SAN DIEGO, June 27, 2012 (GLOBE NEWSWIRE) -- Trius Therapeutics, Inc. (Nasdaq:TSRX) today commented on the approval by the United States Congress of the Prescription Drug Users Fee Act (PDUFA V) which contains key incentives for antibiotic drug developers under what is known as Generating Antibiotic Incentives Now or the GAIN Act. The Act contains provisions that provide the pharmaceutical and biotech industry with incentives to develop antibiotics to treat life-threatening infections caused by drug resistant pathogens. PDUFA V is expected to be signed into law by President Obama before July 4, 2012.
"The GAIN Act provides companies like Trius with new regulatory options that can facilitate our efforts to develop effective new treatments for infections caused by drug resistant bacteria," said Jeffrey Stein, Ph.D., President and Chief Executive Officer of Trius. "The fact that PDUFA V received overwhelming bipartisan support in both houses in Congress, as evidenced by yesterday's 92-4 vote of support by the Senate, should serve as ample testimony of the growing recognition for the urgent need for new antibiotic drugs."
Specific provisions of the GAIN Act include an additional five years of market exclusivity for companies developing antibiotics targeting life-threatening infections caused by drug-resistant pathogens, such as methicillin-resistant Staphylococcus aureus (MRSA). In addition, new drug applications for such products could qualify for Priority and Fast Track review with the US Food and Drug Administration (FDA), potentially reducing the time to approval for qualifying new antibiotic products.
A more detailed explanation of the GAIN Act and its implication for antibiotic drug developers can be found on Dr. Stein's blog posting: http://www.thechairmansblog.com/jeff-stein/2012-06/gain-act-implications-for-antibiotic-drug-developers/.
About Trius Therapeutics
Trius Therapeutics, Inc. is a biopharmaceutical company focused on the discovery, development and commercialization of innovative antibiotics for life-threatening infections. The Company's lead investigational drug, tedizolid phosphate, is a once daily, IV and orally administered second generation oxazolidinone in Phase 3 clinical development for the treatment of ABSSSI. Trius has two Special Protocol Assessments with the FDA for its two Phase 3 ABSSSI trials and has partnered with Bayer HealthCare for the development and commercialization of tedizolid phosphate outside of the U.S., Canada and the European Union. In addition to the Company's tedizolid phosphate clinical program, Trius has initiated IND-enabling studies for its Gyrase-B development candidate with potent activity against Gram-negative bacterial pathogens including multi-drug resistant strains of E. coli, Klebsiella, Acinetobacter and Pseudomonas. The Gyrase-B program is one of the two preclinical programs supported by federal contracts. For more information, visit www.triusrx.com.

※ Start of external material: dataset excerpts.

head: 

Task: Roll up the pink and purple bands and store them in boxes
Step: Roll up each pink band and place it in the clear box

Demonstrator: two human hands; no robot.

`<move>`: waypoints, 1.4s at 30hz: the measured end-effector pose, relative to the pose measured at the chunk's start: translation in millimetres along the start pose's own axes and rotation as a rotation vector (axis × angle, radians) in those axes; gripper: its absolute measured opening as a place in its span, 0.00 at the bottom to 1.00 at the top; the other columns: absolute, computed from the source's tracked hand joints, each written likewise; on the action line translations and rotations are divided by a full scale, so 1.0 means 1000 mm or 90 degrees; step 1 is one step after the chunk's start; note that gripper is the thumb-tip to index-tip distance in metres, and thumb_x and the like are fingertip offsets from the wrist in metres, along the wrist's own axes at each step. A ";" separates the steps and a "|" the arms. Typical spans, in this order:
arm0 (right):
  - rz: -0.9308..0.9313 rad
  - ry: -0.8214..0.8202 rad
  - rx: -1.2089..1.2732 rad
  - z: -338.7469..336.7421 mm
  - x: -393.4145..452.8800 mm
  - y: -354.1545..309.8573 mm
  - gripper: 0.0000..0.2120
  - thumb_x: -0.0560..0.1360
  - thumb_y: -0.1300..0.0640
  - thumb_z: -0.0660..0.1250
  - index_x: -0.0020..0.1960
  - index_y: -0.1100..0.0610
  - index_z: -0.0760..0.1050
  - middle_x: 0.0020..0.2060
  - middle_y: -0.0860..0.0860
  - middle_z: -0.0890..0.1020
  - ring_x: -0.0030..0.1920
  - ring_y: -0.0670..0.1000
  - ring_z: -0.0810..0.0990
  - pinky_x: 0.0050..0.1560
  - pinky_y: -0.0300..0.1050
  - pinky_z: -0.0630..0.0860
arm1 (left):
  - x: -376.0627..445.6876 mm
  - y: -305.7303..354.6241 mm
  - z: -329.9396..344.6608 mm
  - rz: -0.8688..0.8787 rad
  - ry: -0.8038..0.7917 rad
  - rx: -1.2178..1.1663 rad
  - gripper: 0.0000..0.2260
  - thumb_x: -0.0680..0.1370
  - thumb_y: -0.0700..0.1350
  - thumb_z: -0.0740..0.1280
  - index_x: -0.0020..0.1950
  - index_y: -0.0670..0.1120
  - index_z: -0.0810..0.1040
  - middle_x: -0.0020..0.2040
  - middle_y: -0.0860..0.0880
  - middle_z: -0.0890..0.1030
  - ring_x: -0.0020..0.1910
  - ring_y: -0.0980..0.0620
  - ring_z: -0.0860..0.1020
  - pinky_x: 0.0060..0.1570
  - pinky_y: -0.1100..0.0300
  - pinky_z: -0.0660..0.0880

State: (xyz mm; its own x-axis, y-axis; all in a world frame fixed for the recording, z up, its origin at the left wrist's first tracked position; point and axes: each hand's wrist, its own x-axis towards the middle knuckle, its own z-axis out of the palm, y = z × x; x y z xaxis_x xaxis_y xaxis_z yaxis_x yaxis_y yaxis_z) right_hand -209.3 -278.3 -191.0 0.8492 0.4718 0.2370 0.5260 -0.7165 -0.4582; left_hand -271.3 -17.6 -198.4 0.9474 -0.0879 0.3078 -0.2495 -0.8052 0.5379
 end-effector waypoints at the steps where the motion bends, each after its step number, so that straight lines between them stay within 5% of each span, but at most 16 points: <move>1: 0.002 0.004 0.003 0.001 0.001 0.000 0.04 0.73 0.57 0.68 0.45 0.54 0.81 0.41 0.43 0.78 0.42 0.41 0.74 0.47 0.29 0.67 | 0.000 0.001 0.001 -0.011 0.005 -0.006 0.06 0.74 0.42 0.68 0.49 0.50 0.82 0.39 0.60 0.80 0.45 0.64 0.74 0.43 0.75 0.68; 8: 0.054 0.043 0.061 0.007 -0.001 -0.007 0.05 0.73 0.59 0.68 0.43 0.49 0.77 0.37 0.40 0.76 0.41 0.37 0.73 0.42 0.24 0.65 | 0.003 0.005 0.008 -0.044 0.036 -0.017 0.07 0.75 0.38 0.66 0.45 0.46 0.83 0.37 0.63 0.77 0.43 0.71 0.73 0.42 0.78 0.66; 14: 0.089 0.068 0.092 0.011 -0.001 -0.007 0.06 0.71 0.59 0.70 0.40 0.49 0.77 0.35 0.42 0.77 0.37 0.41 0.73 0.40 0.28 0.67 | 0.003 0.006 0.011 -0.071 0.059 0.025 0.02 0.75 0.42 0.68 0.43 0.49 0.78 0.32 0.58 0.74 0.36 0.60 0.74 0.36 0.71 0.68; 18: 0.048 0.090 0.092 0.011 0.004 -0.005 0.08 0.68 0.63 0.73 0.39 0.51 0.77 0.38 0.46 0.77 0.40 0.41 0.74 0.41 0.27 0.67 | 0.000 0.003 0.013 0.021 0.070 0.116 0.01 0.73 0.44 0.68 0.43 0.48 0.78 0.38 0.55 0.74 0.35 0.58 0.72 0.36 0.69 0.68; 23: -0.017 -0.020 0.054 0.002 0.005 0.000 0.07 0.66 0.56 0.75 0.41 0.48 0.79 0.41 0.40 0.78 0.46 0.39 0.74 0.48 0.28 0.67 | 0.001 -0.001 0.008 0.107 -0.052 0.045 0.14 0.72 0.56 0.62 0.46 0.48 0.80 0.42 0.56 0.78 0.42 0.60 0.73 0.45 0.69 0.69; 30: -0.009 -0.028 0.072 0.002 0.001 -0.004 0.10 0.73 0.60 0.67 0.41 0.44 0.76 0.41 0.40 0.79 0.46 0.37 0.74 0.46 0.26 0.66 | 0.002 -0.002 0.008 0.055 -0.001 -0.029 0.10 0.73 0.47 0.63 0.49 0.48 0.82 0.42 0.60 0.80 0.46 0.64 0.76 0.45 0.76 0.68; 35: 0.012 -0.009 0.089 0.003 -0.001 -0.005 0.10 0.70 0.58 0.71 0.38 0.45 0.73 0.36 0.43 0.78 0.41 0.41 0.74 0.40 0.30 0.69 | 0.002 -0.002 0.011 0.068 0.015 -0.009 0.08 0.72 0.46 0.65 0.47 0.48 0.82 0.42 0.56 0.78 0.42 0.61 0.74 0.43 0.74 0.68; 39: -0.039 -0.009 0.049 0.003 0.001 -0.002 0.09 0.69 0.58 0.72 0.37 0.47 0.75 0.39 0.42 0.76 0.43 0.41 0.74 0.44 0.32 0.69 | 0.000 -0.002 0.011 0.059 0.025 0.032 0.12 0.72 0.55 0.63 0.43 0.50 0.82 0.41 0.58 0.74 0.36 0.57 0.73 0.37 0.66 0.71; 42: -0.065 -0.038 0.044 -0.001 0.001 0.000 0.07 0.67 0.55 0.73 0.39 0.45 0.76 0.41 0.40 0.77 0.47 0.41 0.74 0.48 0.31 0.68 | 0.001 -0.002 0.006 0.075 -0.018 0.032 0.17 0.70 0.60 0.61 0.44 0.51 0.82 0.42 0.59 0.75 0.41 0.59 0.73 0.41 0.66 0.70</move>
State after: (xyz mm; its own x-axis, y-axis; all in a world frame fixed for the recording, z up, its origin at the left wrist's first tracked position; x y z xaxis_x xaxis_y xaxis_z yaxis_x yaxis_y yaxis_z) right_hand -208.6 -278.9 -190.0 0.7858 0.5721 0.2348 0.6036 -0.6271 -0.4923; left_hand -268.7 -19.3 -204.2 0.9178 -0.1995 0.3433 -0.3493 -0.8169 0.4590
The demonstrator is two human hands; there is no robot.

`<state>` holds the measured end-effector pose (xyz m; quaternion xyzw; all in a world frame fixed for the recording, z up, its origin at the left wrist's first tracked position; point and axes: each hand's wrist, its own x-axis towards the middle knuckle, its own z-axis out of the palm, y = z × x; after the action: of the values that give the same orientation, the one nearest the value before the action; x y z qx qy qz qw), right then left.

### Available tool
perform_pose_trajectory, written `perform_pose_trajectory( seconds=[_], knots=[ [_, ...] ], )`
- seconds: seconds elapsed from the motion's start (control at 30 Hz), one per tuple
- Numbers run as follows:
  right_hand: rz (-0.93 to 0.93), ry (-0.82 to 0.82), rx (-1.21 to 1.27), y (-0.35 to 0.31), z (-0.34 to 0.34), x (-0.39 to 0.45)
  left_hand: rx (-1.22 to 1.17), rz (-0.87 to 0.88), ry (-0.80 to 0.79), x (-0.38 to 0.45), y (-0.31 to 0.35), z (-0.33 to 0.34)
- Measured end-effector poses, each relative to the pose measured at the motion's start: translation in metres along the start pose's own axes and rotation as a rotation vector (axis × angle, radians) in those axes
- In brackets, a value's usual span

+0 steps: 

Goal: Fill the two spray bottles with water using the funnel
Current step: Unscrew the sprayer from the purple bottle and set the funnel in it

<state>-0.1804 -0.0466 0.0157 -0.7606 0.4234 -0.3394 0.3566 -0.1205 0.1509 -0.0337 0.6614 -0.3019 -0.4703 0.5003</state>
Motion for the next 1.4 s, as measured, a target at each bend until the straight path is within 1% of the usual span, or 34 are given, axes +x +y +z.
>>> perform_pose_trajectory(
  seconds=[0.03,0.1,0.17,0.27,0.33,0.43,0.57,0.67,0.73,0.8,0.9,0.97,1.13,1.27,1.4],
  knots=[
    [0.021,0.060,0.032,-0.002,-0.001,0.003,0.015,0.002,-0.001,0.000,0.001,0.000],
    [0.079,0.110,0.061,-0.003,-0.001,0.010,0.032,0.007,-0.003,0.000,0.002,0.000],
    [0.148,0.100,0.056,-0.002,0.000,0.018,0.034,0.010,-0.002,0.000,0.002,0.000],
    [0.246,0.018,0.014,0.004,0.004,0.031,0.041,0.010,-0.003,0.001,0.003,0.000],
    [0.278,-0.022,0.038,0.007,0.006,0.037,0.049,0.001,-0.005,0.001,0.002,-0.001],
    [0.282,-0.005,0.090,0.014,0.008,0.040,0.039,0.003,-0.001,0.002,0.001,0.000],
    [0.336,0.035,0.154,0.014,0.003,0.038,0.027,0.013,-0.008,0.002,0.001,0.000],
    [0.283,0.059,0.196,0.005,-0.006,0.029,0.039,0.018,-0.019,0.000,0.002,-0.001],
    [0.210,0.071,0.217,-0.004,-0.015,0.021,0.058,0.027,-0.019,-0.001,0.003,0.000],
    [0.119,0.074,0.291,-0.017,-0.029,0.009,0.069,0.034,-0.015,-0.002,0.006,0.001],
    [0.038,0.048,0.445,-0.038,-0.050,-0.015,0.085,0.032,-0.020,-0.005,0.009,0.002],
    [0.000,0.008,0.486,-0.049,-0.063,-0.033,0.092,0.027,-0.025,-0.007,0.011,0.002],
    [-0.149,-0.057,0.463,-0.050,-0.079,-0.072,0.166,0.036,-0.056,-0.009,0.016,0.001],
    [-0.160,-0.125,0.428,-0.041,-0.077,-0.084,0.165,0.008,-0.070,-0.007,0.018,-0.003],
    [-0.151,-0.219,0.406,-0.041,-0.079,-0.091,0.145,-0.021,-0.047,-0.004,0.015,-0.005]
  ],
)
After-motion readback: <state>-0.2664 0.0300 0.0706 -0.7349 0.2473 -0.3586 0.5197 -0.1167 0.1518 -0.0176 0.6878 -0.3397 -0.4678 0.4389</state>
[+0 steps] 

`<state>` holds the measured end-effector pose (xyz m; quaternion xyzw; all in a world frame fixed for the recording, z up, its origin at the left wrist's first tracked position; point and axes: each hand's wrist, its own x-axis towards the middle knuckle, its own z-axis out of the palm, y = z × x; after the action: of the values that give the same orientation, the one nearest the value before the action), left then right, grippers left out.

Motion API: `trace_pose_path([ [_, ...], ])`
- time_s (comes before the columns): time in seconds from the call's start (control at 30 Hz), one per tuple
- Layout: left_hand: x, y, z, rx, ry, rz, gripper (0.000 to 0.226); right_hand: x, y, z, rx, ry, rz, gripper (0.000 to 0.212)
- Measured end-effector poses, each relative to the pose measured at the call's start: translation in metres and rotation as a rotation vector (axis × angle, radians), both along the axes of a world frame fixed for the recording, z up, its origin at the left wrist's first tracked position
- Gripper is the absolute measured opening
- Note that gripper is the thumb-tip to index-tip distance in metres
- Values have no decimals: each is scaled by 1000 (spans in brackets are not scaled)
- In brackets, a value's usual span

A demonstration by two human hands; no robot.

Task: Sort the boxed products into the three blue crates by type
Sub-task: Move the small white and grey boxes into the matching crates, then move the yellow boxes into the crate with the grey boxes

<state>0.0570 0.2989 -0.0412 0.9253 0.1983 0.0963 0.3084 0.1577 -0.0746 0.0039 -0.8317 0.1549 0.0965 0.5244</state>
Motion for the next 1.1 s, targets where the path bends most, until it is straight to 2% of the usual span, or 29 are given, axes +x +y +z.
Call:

Forward Looking Statements
Statements contained in this press release regarding matters that are not historical facts are "forward-looking statements" within the meaning of the Private Securities Litigation Reform Act of 1995. Because such statements are subject to risks and uncertainties, actual results may differ materially from those expressed or implied by such forward-looking statements. Such statements include, but are not limited to, statements regarding Trius' ability to successfully complete its ongoing clinical trials and development programs. Risks that contribute to the uncertain nature of the forward-looking statements include: the accuracy of Trius' estimates regarding expenses, future revenues and capital requirements; the success and timing of Trius' preclinical studies and clinical trials; regulatory developments in the United States and foreign countries; changes in Trius' plans to develop and commercialize its product candidates; Trius' ability to obtain additional financing; Trius' ability to obtain and maintain intellectual property protection for its product candidates; and the loss of key scientific or management personnel. These and other risks and uncertainties are described more fully in Trius' most recently filed SEC documents, including its Form 10-K, Forms 10-Q and other documents filed with the United States Securities and Exchange Commission, including those factors discussed under the caption "Risk Factors" in such filings. All forward-looking statements contained in this press release speak only as of the date on which they were made. Trius undertakes no obligation to update such statements to reflect events that occur or circumstances that exist after the date on which they were made.